- **Work to be completed**
The whole listing should be retyped exactly as it appears.

- **Given records**
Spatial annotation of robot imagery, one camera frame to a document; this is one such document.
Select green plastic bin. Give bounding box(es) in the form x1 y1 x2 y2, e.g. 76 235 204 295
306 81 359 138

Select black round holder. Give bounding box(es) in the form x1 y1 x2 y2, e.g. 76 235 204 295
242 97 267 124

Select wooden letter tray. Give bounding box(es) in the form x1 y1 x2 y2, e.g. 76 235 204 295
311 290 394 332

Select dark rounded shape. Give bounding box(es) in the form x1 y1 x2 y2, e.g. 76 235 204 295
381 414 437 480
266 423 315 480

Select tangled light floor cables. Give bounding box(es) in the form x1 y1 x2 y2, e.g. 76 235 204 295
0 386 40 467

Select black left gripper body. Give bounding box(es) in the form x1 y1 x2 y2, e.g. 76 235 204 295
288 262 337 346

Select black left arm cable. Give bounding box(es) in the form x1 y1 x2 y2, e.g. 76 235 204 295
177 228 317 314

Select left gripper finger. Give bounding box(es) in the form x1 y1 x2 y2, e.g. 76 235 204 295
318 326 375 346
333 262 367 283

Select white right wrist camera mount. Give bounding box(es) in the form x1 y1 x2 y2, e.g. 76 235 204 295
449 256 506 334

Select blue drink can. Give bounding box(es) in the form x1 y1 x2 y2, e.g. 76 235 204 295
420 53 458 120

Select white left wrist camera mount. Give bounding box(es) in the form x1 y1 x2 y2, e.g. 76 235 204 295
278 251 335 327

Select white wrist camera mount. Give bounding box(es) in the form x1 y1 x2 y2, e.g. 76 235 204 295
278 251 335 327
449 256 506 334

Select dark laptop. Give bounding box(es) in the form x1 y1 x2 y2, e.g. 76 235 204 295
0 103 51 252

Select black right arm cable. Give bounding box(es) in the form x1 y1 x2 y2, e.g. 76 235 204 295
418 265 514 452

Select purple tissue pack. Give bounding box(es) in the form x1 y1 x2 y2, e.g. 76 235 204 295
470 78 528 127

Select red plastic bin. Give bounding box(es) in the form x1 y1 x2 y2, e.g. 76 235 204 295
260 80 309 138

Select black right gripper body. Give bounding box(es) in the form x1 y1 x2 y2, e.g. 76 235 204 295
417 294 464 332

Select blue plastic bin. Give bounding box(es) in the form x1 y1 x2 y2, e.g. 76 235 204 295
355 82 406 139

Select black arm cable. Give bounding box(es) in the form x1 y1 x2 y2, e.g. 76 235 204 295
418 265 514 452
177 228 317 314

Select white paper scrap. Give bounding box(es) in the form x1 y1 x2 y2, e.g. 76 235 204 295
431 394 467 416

- **Response for this exercise**
Spatial annotation of robot imagery, one camera frame to a document; this is one such document.
Select green plastic bin. Give bounding box(es) in the form x1 y1 x2 y2, e.g. 76 235 204 295
306 81 359 138

Select black round holder. Give bounding box(es) in the form x1 y1 x2 y2, e.g. 76 235 204 295
242 97 267 124

Select wooden letter tray. Give bounding box(es) in the form x1 y1 x2 y2, e.g. 76 235 204 295
311 290 394 332

Select dark rounded shape. Give bounding box(es) in the form x1 y1 x2 y2, e.g. 76 235 204 295
381 414 437 480
266 423 315 480

Select tangled light floor cables. Give bounding box(es) in the form x1 y1 x2 y2, e.g. 76 235 204 295
0 386 40 467

Select black left gripper body. Give bounding box(es) in the form x1 y1 x2 y2, e.g. 76 235 204 295
288 262 337 346

Select black left arm cable. Give bounding box(es) in the form x1 y1 x2 y2, e.g. 76 235 204 295
177 228 317 314

Select left gripper finger. Give bounding box(es) in the form x1 y1 x2 y2, e.g. 76 235 204 295
318 326 375 346
333 262 367 283

Select white right wrist camera mount. Give bounding box(es) in the form x1 y1 x2 y2, e.g. 76 235 204 295
449 256 506 334

Select blue drink can. Give bounding box(es) in the form x1 y1 x2 y2, e.g. 76 235 204 295
420 53 458 120

Select white left wrist camera mount. Give bounding box(es) in the form x1 y1 x2 y2, e.g. 76 235 204 295
278 251 335 327

Select white wrist camera mount. Give bounding box(es) in the form x1 y1 x2 y2, e.g. 76 235 204 295
278 251 335 327
449 256 506 334

Select dark laptop. Give bounding box(es) in the form x1 y1 x2 y2, e.g. 76 235 204 295
0 103 51 252

Select black right arm cable. Give bounding box(es) in the form x1 y1 x2 y2, e.g. 76 235 204 295
418 265 514 452

Select purple tissue pack. Give bounding box(es) in the form x1 y1 x2 y2, e.g. 76 235 204 295
470 78 528 127

Select red plastic bin. Give bounding box(es) in the form x1 y1 x2 y2, e.g. 76 235 204 295
260 80 309 138

Select black right gripper body. Give bounding box(es) in the form x1 y1 x2 y2, e.g. 76 235 204 295
417 294 464 332

Select blue plastic bin. Give bounding box(es) in the form x1 y1 x2 y2, e.g. 76 235 204 295
355 82 406 139

Select black arm cable. Give bounding box(es) in the form x1 y1 x2 y2, e.g. 76 235 204 295
418 265 514 452
177 228 317 314

Select white paper scrap. Give bounding box(es) in the form x1 y1 x2 y2, e.g. 76 235 204 295
431 394 467 416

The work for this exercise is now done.